Bizler de onun gibi düşünceli olmalı ve komşularımızı rahatsız etmemeliyiz.

ikranur 7d
Sat 21 March 2015, 10:37 am GMT +0200
Komşularımızın bizim üzerimizde , bizim de komşularımızın üzerinde bir annenin çocuğu üzerindeki hakkı kadar hakkı vardır. Peygamberimiz de komşuluğa çok önem verirdi.

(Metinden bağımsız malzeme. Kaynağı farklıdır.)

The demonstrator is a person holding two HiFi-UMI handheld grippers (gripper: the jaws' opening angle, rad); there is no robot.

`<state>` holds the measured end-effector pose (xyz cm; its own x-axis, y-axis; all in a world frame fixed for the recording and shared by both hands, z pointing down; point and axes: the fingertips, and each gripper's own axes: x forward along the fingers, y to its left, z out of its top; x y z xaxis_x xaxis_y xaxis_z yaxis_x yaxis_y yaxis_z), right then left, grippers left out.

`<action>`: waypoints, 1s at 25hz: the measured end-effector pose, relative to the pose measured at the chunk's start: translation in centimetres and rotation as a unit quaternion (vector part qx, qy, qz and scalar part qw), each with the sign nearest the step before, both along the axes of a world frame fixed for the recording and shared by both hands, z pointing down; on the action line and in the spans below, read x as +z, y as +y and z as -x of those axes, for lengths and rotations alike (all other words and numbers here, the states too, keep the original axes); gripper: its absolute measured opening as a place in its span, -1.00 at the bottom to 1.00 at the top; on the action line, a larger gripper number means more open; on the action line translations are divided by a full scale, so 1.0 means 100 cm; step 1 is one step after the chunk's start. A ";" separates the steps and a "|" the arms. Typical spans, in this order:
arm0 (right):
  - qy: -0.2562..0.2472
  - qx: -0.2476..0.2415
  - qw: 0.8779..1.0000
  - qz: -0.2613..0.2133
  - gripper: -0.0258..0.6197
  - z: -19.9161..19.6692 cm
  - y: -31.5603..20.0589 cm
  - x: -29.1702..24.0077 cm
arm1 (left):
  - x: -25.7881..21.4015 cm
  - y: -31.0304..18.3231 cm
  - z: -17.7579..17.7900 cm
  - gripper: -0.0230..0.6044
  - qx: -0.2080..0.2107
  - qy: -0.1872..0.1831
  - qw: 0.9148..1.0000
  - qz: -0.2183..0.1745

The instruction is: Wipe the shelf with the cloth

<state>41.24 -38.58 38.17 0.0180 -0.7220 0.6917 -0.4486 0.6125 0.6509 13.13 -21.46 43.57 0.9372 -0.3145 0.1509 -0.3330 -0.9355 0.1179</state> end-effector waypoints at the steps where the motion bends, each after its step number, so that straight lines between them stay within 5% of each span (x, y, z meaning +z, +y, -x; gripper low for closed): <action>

Yediği yemekten komşusuna da ikram  ederdi ve bu konuda Peygamberimizin bir sözü vardır ''Komşusu aç iken tok yatan bizden değildir '' buyurmuştur.

sultan aktay
Wed 1 April 2015, 01:32 pm GMT +0200
selamün aleyküm bina ortamında saygısızlık yapan ve kibirli olan insan çoktur ve bunların komuşuluk ilşkiside yoktur paylaşım için allah razı olsun

ikranur 7d
Sat 27 June 2015, 03:09 pm GMT +0200
ve aleykumusselam ve rahmetullh berakatuh .evet allahım bizleri cennetine koyup efendimizede komşu eylesn amin..

ceren
Sat 27 June 2015, 03:30 pm GMT +0200
Aleykümselam.Rabbim razı olsun paylaşımdan Saniye abla.Rabbim bizleri peygamber efendimizin sünnetine tabi yaşayan,onun gibi komşu olan,cennet de de ona komşu olan cennet ehli kullardan olalım inşallah....

Hanife 8.D
Sat 27 June 2015, 04:00 pm GMT +0200
Ve aleykümüsselam ve rahmetullahü ve berakatühü; Bir komşu olarak Peygamber Efendimiz (s.a.v), şüphesiz nezaket ve görgü kuraları çerçevesinde hareket etmiştir. komşuların ilişkilerinde birbirlerinin hakkını gözetmelerini birbirlerine yardmcı olmalarını birbirlerini rahat ettirmelerini tavsiye etmiştir.din ve dindarlık farkı, kültür ile bölge farkı gözetmeksizin bütün komşularımızla iyi ilişkiler içinde olmalı islamın yardımlaşmaya dayanmasına doğrultulu oranda hareket etmemiz gerekir ve etlik kökeni ne olursa olsun İNSAN'a yakışan da budur ve bu olmalıdır...  


mevlüdekalınsaz
Sat 27 June 2015, 04:08 pm GMT +0200
Ve aleykumusselam ve rahmetullah.
Komsu hakkinin onemini ayetlerde ve hadislerde acikca gorduk.Efendimiz soz ve filleriyle bu konuda da ummetine en guzel ornek.
Insallah Ona hakkiyla uyanlardan oluruz.Allah razi olsun.